• YOUR OBJECTIVE: Although the data below contains pictures, please reproduce only its words, exactly.

Start of Block

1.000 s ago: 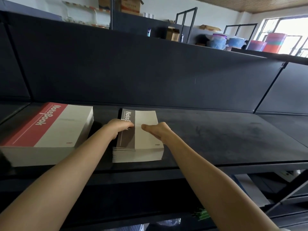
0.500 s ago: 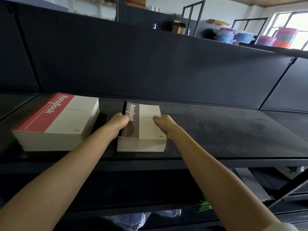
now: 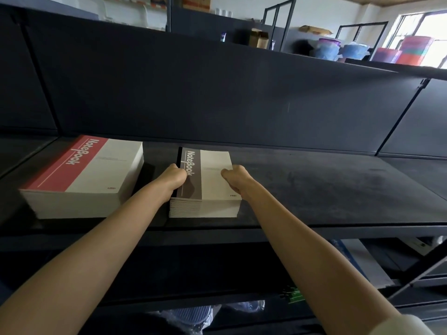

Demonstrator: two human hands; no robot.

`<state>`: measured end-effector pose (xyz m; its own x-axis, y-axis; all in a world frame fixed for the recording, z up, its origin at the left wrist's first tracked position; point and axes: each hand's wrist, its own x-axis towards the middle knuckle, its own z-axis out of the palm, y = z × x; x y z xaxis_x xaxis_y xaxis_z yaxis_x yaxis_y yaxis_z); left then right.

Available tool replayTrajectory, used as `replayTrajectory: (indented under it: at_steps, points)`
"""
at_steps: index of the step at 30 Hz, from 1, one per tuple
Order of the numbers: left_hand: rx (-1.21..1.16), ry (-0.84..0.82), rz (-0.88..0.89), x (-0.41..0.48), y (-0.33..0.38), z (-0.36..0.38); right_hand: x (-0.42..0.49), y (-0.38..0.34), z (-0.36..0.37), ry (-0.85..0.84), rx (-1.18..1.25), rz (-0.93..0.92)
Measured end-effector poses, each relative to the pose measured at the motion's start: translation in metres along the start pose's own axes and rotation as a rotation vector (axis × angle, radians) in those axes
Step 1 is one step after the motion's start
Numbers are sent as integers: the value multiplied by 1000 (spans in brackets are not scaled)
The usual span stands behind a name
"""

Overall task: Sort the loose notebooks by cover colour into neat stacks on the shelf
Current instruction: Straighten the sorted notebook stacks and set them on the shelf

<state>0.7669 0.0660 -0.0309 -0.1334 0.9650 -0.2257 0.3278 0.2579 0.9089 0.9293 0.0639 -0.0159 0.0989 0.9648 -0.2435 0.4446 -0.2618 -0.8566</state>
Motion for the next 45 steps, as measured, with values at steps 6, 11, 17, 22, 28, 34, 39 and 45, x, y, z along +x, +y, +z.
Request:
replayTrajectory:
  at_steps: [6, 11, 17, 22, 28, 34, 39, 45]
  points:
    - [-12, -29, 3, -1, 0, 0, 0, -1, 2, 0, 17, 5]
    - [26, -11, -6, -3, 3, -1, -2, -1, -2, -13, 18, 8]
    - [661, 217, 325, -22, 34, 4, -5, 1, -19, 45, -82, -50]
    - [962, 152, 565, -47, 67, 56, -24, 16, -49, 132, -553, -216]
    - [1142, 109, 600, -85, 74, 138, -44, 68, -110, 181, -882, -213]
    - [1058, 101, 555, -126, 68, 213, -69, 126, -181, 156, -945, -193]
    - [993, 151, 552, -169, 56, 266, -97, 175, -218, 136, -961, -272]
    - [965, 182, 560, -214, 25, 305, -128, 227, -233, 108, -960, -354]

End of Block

• ANSWER TO THE EXERCISE:
1.000 s ago: 
0.500 s ago: 
now: 

Demonstrator: two human hands; no robot.

`<state>`: measured end-effector pose (xyz m; its own x-axis, y-axis; all in a world frame fixed for the recording, z up, its origin at the left wrist's first tracked position; point and axes: each hand's wrist, its own x-axis towards the middle knuckle, its own z-axis out of the palm, y = z × x; x y z xaxis_x xaxis_y xaxis_z yaxis_x yaxis_y yaxis_z); left then right.

Available tool replayTrajectory, used as `replayTrajectory: (indented under it: at_steps, points)`
"""
at_steps: index of the step at 30 Hz, from 1, one per tuple
Order of the numbers: left_hand: rx (-1.21..1.16), ry (-0.84..0.82), rz (-0.88..0.89), x (-0.41..0.48), y (-0.33..0.38), z (-0.36..0.38); right_hand: x (-0.42..0.49), y (-0.38..0.34), z (-0.36..0.37), ry (-0.85..0.84), rx (-1.18..1.25), rz (-0.93..0.92)
Measured end-effector poses, each relative to the pose measured at the motion's start: translation in metres along the start pose's own axes and rotation as a rotation vector (axis × angle, radians) in those axes
Step 1 is one step after the motion's start
Numbers are sent as integers: the value multiplied by 1000 (spans in brackets are not scaled)
The usual span stands behind a name
"""

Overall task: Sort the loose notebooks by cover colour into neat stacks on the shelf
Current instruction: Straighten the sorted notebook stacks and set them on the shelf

<state>0.7669 0.0660 -0.0309 -0.1334 0.9650 -0.2257 0.3278 0.2579 0.9089 0.9293 0.0639 -0.0159 0.0989 0.9648 -0.2435 0.4446 -0.2618 -0.8566</state>
Motion for the next 45 steps, as measured, with values at steps 6, 11, 17, 22, 28, 34, 39 and 45, x, y, z along +x, +y, +z.
Request:
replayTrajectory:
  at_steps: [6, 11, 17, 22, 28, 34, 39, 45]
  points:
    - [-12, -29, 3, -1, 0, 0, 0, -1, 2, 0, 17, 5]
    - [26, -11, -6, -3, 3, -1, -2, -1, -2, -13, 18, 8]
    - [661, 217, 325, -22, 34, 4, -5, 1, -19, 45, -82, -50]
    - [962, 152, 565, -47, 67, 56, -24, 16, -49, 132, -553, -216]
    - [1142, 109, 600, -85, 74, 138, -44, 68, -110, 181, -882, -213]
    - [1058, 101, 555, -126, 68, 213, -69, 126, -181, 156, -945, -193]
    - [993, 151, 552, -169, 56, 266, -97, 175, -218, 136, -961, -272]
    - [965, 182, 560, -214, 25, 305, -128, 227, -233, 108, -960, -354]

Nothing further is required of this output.